[Start of Attachment]
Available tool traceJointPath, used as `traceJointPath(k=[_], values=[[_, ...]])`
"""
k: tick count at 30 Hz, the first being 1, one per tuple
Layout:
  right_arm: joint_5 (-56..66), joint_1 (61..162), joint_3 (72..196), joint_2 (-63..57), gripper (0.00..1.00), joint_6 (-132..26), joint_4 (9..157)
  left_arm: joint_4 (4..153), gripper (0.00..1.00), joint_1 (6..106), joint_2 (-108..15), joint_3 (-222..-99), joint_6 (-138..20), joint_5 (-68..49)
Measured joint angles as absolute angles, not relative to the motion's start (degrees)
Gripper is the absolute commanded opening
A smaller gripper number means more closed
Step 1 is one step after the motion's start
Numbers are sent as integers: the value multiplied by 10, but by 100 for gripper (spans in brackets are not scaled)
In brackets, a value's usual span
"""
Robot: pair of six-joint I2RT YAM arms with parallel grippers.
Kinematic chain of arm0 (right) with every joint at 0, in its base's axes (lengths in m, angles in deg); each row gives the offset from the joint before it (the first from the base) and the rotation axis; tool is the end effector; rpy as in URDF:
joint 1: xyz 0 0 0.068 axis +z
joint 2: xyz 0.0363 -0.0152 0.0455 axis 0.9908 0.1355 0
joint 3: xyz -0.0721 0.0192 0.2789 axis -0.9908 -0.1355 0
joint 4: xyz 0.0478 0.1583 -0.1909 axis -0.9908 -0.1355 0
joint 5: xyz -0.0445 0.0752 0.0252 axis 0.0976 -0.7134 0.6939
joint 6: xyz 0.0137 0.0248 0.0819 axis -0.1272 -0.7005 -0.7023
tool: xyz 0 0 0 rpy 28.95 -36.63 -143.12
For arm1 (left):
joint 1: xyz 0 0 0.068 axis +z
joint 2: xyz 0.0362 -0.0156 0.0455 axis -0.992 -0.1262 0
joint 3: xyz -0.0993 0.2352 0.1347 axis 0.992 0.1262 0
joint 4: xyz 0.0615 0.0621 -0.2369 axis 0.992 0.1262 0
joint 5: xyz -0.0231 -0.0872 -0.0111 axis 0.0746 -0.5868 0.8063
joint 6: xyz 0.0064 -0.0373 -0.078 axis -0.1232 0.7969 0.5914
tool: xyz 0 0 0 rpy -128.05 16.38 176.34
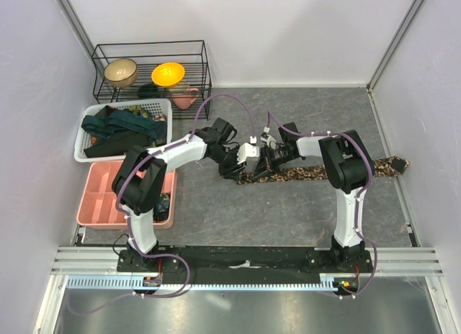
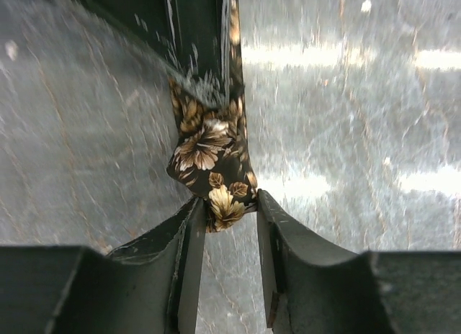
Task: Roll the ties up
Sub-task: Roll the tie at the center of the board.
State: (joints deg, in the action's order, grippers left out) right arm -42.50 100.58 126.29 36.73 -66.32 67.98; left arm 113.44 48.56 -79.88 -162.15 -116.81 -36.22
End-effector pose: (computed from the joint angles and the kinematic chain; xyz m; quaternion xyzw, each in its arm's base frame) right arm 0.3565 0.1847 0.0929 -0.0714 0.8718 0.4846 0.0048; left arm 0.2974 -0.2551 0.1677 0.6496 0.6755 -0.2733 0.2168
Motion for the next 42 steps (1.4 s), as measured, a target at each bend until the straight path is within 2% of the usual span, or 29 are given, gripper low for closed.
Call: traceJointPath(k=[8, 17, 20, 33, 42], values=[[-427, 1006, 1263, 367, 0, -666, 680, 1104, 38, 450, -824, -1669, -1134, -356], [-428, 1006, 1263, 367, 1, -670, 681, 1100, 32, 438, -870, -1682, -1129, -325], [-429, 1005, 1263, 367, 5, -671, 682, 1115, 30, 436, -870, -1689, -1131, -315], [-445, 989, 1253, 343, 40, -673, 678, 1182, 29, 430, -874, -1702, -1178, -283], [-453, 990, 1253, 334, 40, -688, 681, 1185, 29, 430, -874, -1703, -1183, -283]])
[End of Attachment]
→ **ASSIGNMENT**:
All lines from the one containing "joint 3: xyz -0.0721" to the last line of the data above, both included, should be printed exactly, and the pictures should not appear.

→ **SOLUTION FOR THIS PROBLEM**:
joint 3: xyz -0.0721 0.0192 0.2789 axis -0.9908 -0.1355 0
joint 4: xyz 0.0478 0.1583 -0.1909 axis -0.9908 -0.1355 0
joint 5: xyz -0.0445 0.0752 0.0252 axis 0.0976 -0.7134 0.6939
joint 6: xyz 0.0137 0.0248 0.0819 axis -0.1272 -0.7005 -0.7023
tool: xyz 0 0 0 rpy 28.95 -36.63 -143.12
For arm1 (left):
joint 1: xyz 0 0 0.068 axis +z
joint 2: xyz 0.0362 -0.0156 0.0455 axis -0.992 -0.1262 0
joint 3: xyz -0.0993 0.2352 0.1347 axis 0.992 0.1262 0
joint 4: xyz 0.0615 0.0621 -0.2369 axis 0.992 0.1262 0
joint 5: xyz -0.0231 -0.0872 -0.0111 axis 0.0746 -0.5868 0.8063
joint 6: xyz 0.0064 -0.0373 -0.078 axis -0.1232 0.7969 0.5914
tool: xyz 0 0 0 rpy -128.05 16.38 176.34
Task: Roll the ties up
Sub-task: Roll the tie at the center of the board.
State: (joints deg, in the action's order, grippers left out) right arm -42.50 100.58 126.29 36.73 -66.32 67.98; left arm 113.44 48.56 -79.88 -162.15 -116.81 -36.22
End-effector pose: (computed from the joint angles and the kinematic chain; xyz m; quaternion xyzw, each in its arm's base frame) right arm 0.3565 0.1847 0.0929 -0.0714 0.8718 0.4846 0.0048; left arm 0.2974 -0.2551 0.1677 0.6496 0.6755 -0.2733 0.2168
Motion for the next 42 steps (1.4 s), as measured, a target at each bend until the straight path is within 2% of the usual span, or 29 are given, gripper low for closed.
Call: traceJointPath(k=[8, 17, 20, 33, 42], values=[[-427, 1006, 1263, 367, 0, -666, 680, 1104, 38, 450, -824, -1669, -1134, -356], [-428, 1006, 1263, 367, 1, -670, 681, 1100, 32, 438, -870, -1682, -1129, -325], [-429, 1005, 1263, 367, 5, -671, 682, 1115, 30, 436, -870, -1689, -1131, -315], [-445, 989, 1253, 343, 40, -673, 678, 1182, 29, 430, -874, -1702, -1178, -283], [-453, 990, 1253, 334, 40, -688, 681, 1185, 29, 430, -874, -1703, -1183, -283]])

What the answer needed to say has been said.